Bares do 4º Distrito
No outro extremo da região conhecida como 4º Distrito fica o bairro Floresta, que nos últimos anos viu aumentar o número de bares e estabelecimentos culturais. Hoje, em meio às marcas da enchente e dificuldade em obter financiamento, empresários que conseguiram retomar seus empreendimentos pedem apoio do poder público. Como no caso do bar Jardim São Geraldo.
É o que conta o proprietário Alessandro Kny. “A gente não teve, após a enchente, nenhum tipo de incentivo ou nenhum tipo de apoio para mostrar, inclusive, para as pessoas, que o nosso lugar voltou, que o 4º Distrito voltou. Infelizmente, não todos, porque não são todos que conseguiram retornar.”
Segundo ele, o bar existe há cinco anos e estava consolidado, mesmo tendo passado dificuldades durante a pandemia de covid-19. Após a enchente, conta que voltaram com toda a força. “A gente conseguiu retornar pelo apoio que a gente teve de nossos clientes, amigos.”
“Infelizmente outros bares não.
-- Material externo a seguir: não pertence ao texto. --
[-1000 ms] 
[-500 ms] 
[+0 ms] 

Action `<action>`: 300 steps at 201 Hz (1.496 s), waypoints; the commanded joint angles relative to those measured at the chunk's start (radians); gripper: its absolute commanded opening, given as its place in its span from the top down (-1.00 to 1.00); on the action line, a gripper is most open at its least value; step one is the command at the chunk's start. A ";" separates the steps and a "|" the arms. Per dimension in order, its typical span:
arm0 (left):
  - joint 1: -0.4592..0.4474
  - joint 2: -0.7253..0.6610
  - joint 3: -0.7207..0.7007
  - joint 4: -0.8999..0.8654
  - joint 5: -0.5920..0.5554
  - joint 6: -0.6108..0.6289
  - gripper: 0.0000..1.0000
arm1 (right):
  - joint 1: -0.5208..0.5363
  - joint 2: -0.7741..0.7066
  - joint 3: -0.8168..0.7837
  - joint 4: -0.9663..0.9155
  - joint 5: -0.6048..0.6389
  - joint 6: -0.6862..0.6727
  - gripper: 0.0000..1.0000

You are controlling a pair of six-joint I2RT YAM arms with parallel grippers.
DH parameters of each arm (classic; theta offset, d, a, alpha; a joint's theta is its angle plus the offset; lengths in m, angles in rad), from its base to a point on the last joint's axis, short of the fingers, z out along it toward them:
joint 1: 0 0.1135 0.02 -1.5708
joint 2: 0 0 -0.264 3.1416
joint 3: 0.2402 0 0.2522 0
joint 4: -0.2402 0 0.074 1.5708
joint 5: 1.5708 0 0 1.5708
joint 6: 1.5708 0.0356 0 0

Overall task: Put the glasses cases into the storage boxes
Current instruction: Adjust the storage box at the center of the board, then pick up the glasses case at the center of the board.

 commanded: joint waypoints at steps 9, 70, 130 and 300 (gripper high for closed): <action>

Muita gente estava vindo para o 4º Distrito. Então, muitos bares tinham acabado de abrir. Esses bares, infelizmente, não conseguiram [retomar]. A gente estima que em torno da metade dos bares do 4º Distrito não retomaram”, prossegue.
Apreensão com o sistema de proteção
As casas de bombas que drenam a região em caso de enchente passaram por reparos mas aguardam reforma. Assim como as comportas que impedem que a água do Guaíba invada a área central da cidade. Na região próxima ao bar, as comportas seguem quebradas, preenchidas com sacos de areia.
Alessandro conta que a demora na reforma do sistema deixa os empresários apreensivos. “Aí vem uma preocupação enorme, as casas de bombas seriam o ponto principal. A gente não consegue mais entender o porquê de não estarem já preparadas para qualquer tipo de infortúnio."
A prefeitura informa que oficializou, no dia 15 de outubro, a contratação de uma empresa para, num prazo de 15 meses, realizar uma consultoria sobre o sistema de proteção de enchentes que já existe, além de estudos sobre um sistema para o Sul da cidade, que não conta com proteção. Até lá, paira entre a população de Porto Alegre o medo de uma nova enchente.
A reportagem questionou a prefeitura de Porto Alegre sobre a limpeza dos esgotos entupidos na Casa de Passagem Carandiru e sobre as ações de incentivo a bares do 4º Distrito. Até o fechamento da reportagem, não houve resposta.